# RECORDS TO PROCESS
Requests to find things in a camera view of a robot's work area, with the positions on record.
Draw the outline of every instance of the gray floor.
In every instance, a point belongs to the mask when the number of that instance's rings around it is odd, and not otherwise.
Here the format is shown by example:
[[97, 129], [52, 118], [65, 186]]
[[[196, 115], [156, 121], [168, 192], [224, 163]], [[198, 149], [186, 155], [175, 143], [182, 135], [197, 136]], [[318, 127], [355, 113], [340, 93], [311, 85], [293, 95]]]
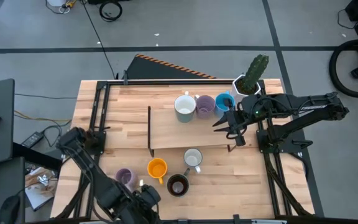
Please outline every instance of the gray floor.
[[[356, 39], [353, 30], [336, 24], [337, 12], [349, 0], [268, 0], [281, 46], [335, 46]], [[155, 47], [247, 45], [272, 46], [264, 5], [259, 0], [131, 0], [121, 3], [122, 17], [113, 23], [87, 5], [105, 47]], [[351, 25], [346, 15], [343, 23]], [[5, 0], [0, 9], [0, 49], [100, 47], [83, 6], [56, 15], [43, 0]], [[115, 72], [128, 67], [139, 53], [108, 52]], [[274, 51], [205, 50], [141, 52], [219, 78], [244, 72], [254, 56], [270, 56], [263, 78], [281, 78]], [[296, 95], [334, 91], [328, 77], [332, 52], [283, 52], [288, 76]], [[354, 90], [358, 81], [348, 71], [358, 65], [358, 55], [346, 52], [338, 60], [341, 80]], [[0, 54], [0, 80], [14, 78], [16, 92], [48, 96], [76, 96], [80, 80], [111, 79], [101, 52]], [[358, 218], [358, 99], [339, 95], [350, 113], [340, 122], [320, 122], [305, 129], [317, 186], [327, 217]], [[46, 100], [17, 96], [15, 109], [29, 116], [70, 119], [74, 100]], [[14, 139], [23, 141], [34, 131], [51, 125], [45, 121], [15, 118]], [[56, 133], [51, 131], [51, 138]], [[37, 150], [52, 149], [44, 142]], [[33, 213], [27, 221], [46, 219], [52, 203]]]

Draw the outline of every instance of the wooden board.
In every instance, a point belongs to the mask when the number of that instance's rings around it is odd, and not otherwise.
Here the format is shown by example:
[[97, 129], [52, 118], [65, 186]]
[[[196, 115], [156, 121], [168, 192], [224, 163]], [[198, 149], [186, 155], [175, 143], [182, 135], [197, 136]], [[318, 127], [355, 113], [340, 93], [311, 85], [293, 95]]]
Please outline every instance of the wooden board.
[[226, 124], [212, 127], [219, 120], [217, 116], [199, 119], [194, 114], [189, 123], [178, 121], [173, 109], [151, 109], [150, 147], [152, 149], [171, 149], [178, 147], [200, 147], [235, 145], [235, 140], [227, 139], [226, 133], [214, 132]]
[[[96, 82], [81, 82], [72, 126], [88, 129]], [[279, 79], [265, 80], [265, 86], [268, 94], [283, 93]], [[232, 219], [233, 214], [239, 214], [241, 218], [273, 218], [264, 160], [258, 151], [255, 136], [257, 125], [248, 127], [244, 135], [246, 146], [230, 153], [225, 146], [200, 147], [203, 153], [202, 173], [190, 172], [188, 178], [191, 185], [184, 197], [171, 196], [165, 185], [147, 175], [147, 164], [152, 159], [147, 149], [147, 107], [173, 110], [172, 102], [185, 91], [196, 93], [208, 90], [205, 94], [213, 96], [229, 89], [229, 85], [113, 86], [106, 117], [106, 126], [111, 128], [107, 130], [106, 149], [99, 163], [102, 170], [112, 178], [122, 167], [135, 170], [140, 179], [153, 185], [161, 195], [159, 207], [162, 219]], [[278, 119], [273, 122], [283, 124], [288, 121]], [[168, 164], [167, 175], [163, 178], [165, 182], [171, 175], [185, 171], [185, 150], [155, 150], [155, 156], [165, 159]], [[281, 156], [281, 160], [288, 188], [302, 206], [313, 213], [303, 164], [286, 154]], [[58, 215], [70, 201], [78, 188], [79, 179], [79, 168], [73, 161], [68, 161], [60, 172], [51, 217]], [[283, 213], [281, 193], [277, 195]], [[86, 199], [83, 197], [82, 215], [85, 214]]]

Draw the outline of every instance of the orange mug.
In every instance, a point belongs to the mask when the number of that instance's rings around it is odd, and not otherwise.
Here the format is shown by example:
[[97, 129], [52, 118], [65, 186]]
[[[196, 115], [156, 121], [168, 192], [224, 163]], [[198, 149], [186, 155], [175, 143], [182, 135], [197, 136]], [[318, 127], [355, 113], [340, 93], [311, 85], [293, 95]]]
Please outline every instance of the orange mug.
[[163, 184], [162, 177], [167, 173], [168, 166], [163, 159], [153, 159], [147, 165], [147, 172], [153, 178], [156, 178], [160, 181], [160, 184]]

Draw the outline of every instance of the blue mug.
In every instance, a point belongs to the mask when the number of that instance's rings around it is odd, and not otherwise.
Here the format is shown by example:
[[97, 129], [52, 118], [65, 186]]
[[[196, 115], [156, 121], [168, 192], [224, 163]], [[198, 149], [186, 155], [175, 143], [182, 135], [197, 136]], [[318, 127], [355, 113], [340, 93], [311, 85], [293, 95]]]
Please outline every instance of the blue mug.
[[177, 118], [182, 123], [187, 123], [193, 119], [194, 112], [196, 111], [196, 100], [199, 96], [194, 98], [186, 91], [184, 95], [179, 96], [174, 104], [175, 113]]
[[231, 103], [234, 105], [236, 105], [235, 101], [234, 101], [234, 97], [232, 95], [230, 95], [229, 90], [226, 91], [225, 93], [221, 93], [219, 94], [216, 98], [215, 98], [215, 114], [216, 116], [218, 116], [219, 118], [221, 118], [224, 114], [225, 111], [229, 110], [229, 107], [224, 105], [224, 99], [229, 98], [231, 100]]

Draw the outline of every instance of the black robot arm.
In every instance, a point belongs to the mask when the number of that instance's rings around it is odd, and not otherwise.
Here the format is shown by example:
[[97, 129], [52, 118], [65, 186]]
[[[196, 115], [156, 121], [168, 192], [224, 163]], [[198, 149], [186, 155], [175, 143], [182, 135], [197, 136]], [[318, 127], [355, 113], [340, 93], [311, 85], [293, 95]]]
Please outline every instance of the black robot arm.
[[225, 104], [229, 107], [229, 111], [225, 112], [213, 126], [227, 122], [229, 127], [215, 131], [227, 132], [228, 139], [235, 139], [237, 146], [243, 146], [246, 142], [242, 135], [247, 130], [247, 125], [267, 118], [286, 118], [311, 111], [287, 124], [267, 128], [267, 141], [270, 144], [280, 144], [290, 133], [318, 121], [343, 119], [349, 110], [342, 105], [336, 95], [335, 92], [302, 97], [289, 94], [250, 95], [237, 104], [237, 110], [234, 105], [231, 105], [230, 100], [226, 100]]
[[132, 193], [122, 183], [109, 178], [85, 150], [97, 142], [92, 132], [73, 128], [60, 138], [57, 147], [69, 155], [89, 179], [96, 202], [110, 220], [120, 218], [125, 224], [158, 223], [158, 214], [152, 210], [161, 200], [158, 192], [152, 186], [143, 185], [141, 192]]

# PROMPT
Show all lines from the data above in which the word "Draw" appears.

# ANSWER SECTION
Draw the outline of every instance of the gray floor.
Draw the outline of every instance of the wooden board.
Draw the outline of every instance of the orange mug.
Draw the outline of every instance of the blue mug.
Draw the outline of every instance of the black robot arm.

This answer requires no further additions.